Instructions to follow >> Below are entries; copy exactly the lines from the one with "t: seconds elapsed" through the one with "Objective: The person", both included, and leave out the rest.

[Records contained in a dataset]
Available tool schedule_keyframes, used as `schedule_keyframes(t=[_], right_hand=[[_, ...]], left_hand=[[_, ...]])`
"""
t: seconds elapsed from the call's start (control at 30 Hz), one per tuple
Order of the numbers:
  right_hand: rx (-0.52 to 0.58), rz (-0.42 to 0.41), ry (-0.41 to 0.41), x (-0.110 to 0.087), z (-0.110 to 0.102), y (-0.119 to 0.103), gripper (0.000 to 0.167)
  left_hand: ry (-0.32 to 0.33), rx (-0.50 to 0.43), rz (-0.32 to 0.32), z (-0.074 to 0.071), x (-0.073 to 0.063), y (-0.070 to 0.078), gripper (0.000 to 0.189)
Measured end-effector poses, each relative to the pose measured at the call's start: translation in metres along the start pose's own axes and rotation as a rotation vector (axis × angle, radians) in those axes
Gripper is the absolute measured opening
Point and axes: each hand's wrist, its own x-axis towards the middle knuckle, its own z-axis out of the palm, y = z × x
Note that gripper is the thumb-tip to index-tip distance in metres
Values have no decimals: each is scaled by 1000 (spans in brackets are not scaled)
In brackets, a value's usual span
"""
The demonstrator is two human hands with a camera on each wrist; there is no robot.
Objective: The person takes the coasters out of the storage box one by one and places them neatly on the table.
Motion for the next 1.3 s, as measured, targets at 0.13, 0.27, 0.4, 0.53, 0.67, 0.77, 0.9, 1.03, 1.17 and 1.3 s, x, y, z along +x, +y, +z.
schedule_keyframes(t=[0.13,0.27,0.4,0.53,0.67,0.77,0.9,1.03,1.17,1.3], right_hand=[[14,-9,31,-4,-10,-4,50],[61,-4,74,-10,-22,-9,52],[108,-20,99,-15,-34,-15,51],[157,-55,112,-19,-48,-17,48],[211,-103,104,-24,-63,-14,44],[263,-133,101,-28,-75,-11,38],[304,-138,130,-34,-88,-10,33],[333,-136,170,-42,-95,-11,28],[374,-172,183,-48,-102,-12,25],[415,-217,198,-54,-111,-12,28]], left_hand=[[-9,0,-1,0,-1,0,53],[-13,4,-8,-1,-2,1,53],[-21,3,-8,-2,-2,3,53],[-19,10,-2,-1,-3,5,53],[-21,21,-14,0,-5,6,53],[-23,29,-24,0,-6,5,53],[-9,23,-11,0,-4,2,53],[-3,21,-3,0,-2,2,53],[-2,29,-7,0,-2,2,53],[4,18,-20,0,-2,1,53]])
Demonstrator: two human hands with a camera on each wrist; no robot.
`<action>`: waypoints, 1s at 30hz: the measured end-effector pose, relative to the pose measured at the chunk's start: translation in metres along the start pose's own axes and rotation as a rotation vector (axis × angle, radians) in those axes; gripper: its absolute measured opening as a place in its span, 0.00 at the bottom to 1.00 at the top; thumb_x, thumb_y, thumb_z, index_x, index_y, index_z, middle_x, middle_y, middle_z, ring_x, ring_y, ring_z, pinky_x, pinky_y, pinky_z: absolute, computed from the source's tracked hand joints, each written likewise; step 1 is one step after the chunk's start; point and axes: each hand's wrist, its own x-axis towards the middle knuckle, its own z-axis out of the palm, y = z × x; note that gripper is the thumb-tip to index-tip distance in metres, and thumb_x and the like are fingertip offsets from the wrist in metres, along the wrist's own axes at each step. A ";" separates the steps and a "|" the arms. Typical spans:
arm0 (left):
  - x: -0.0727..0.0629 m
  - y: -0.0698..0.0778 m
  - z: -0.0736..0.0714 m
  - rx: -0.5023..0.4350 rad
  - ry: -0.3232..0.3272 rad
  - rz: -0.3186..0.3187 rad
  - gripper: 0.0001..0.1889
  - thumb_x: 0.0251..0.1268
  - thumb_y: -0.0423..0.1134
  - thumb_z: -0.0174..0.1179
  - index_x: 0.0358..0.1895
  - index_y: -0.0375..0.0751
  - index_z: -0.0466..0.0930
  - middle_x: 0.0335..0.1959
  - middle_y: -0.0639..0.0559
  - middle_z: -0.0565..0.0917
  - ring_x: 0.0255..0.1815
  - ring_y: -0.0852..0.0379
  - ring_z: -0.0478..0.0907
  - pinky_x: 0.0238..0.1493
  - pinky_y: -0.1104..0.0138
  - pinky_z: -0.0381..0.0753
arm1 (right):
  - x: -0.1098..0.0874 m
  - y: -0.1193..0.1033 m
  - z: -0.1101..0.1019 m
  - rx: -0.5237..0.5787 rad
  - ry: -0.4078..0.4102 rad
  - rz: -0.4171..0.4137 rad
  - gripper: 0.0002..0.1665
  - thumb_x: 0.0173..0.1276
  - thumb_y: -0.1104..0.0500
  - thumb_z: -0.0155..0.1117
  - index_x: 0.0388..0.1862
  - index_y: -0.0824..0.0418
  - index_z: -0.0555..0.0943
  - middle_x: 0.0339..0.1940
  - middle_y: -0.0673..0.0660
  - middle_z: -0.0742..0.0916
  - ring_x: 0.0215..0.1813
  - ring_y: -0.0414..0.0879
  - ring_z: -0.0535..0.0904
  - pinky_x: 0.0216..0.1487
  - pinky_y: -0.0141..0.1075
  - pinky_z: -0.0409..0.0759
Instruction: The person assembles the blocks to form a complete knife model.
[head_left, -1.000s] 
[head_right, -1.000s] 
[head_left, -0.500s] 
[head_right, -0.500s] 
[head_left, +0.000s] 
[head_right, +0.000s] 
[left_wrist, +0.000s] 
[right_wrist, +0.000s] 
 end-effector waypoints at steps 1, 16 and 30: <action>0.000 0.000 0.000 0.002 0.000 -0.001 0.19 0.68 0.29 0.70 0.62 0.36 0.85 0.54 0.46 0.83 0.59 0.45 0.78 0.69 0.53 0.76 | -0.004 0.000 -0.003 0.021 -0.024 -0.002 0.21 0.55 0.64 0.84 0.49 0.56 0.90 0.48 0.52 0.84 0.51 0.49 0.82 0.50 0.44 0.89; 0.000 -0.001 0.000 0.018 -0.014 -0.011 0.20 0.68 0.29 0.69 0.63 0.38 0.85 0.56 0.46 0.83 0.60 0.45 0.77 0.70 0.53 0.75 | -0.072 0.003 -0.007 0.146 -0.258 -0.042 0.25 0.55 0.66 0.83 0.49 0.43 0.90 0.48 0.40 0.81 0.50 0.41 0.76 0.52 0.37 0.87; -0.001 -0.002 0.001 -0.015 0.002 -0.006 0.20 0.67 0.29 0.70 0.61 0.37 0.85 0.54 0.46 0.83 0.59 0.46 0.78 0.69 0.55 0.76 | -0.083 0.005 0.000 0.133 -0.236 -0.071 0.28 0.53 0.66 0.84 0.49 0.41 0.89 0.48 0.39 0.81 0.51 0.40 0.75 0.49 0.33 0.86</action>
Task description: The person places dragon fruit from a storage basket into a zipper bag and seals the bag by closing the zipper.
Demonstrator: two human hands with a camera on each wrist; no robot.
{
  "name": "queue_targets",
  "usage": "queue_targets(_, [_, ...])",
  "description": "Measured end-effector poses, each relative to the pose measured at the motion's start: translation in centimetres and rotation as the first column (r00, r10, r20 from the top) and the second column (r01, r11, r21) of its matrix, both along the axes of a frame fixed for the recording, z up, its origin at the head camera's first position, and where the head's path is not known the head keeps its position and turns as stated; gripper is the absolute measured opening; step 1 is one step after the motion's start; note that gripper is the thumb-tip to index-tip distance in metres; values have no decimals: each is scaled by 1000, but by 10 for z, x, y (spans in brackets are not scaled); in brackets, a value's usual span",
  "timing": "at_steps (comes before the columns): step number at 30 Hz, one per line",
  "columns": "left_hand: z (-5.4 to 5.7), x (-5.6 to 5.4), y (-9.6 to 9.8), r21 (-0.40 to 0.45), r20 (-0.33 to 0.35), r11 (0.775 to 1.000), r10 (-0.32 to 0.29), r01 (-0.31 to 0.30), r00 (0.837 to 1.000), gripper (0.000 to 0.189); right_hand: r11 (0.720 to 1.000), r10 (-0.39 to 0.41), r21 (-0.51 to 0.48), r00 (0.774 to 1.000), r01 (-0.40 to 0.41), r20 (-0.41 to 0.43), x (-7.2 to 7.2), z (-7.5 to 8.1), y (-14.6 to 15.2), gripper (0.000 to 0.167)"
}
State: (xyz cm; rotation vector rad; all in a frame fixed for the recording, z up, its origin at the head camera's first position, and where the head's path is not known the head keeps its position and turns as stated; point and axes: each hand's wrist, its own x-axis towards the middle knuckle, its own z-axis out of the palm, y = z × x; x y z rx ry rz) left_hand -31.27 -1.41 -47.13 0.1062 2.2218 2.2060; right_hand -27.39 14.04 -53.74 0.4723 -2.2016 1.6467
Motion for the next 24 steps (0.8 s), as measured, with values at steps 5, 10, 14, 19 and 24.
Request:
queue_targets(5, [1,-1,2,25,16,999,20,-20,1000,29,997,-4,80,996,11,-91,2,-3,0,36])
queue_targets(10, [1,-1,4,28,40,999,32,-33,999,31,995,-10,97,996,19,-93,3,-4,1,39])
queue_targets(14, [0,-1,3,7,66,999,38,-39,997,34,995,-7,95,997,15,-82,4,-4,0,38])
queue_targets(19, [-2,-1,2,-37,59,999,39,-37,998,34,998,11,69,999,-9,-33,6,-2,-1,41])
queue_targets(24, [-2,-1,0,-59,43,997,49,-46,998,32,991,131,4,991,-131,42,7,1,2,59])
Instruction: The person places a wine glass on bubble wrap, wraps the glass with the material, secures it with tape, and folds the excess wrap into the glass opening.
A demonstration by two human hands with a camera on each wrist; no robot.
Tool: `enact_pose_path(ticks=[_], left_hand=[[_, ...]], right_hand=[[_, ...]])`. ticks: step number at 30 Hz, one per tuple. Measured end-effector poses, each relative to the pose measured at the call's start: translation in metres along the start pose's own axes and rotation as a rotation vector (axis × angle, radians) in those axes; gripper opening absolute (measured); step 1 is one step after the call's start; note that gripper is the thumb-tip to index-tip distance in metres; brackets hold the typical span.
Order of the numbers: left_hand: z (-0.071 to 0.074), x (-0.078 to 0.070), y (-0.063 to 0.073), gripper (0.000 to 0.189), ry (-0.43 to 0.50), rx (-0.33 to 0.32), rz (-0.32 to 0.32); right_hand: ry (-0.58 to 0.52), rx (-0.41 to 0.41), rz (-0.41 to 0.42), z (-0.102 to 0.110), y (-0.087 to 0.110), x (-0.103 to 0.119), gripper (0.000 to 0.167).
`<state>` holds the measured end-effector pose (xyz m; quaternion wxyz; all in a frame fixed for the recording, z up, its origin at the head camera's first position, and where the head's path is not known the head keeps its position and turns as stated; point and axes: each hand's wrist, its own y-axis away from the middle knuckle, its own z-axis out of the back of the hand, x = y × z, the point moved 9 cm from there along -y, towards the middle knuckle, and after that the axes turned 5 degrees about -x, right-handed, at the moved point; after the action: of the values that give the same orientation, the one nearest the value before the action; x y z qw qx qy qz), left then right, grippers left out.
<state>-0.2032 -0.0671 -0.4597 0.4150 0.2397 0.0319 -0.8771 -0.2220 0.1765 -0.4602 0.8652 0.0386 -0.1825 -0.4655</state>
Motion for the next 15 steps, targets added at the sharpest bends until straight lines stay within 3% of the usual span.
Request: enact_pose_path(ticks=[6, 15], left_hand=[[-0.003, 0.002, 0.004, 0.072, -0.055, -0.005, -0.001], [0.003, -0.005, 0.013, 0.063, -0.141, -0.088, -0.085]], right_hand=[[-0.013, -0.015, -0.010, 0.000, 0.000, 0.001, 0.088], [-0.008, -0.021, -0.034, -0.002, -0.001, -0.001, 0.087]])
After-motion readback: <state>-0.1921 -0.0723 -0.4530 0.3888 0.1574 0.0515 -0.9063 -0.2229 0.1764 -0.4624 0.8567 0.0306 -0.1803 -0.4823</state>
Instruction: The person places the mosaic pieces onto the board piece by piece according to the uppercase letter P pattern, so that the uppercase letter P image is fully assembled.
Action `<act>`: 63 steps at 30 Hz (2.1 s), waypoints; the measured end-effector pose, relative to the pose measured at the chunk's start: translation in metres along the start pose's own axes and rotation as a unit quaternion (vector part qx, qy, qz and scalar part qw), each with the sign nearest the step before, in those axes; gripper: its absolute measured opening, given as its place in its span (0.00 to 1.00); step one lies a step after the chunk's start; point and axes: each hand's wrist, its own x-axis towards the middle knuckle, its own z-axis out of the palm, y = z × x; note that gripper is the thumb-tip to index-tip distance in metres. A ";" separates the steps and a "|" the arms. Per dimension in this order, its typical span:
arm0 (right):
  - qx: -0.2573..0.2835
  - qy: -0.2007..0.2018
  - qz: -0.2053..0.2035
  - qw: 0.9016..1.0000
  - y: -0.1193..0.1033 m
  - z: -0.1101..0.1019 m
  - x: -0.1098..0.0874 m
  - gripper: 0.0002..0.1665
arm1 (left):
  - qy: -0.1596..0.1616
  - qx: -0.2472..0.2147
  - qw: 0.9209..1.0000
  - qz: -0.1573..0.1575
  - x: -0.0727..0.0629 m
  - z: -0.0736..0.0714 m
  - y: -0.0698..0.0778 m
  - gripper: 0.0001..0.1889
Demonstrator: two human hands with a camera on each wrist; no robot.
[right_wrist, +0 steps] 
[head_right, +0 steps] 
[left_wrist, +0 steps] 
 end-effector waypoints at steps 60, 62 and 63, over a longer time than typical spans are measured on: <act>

Written solution >>
t: seconds elapsed from the call's start (control at 30 Hz), one per tuple
Order of the numbers:
  right_hand: rx (-0.52 to 0.58), rz (-0.42 to 0.41), ry (-0.41 to 0.41), x (-0.110 to 0.087), z (-0.110 to 0.102), y (-0.119 to 0.103), gripper (0.000 to 0.167)
  left_hand: ry (-0.32 to 0.33), rx (-0.50 to 0.43), rz (-0.32 to 0.32), z (-0.074 to 0.071), x (-0.073 to 0.063), y (-0.070 to 0.078), gripper (0.000 to 0.189)
Measured end-effector poses, each relative to the pose measured at the call's start: translation in metres along the start pose's own axes and rotation as a rotation vector (axis × angle, radians) in those axes
Gripper is the absolute measured opening
Point and axes: each hand's wrist, its own x-axis towards the middle knuckle, its own z-axis out of the palm, y = z × x
Note that gripper is the thumb-tip to index-tip distance in metres
Values have no decimals: each is scaled by 1000 (spans in brackets are not scaled)
In brackets, a value's usual span
"""
The demonstrator is two human hands with a camera on each wrist; there is no robot.
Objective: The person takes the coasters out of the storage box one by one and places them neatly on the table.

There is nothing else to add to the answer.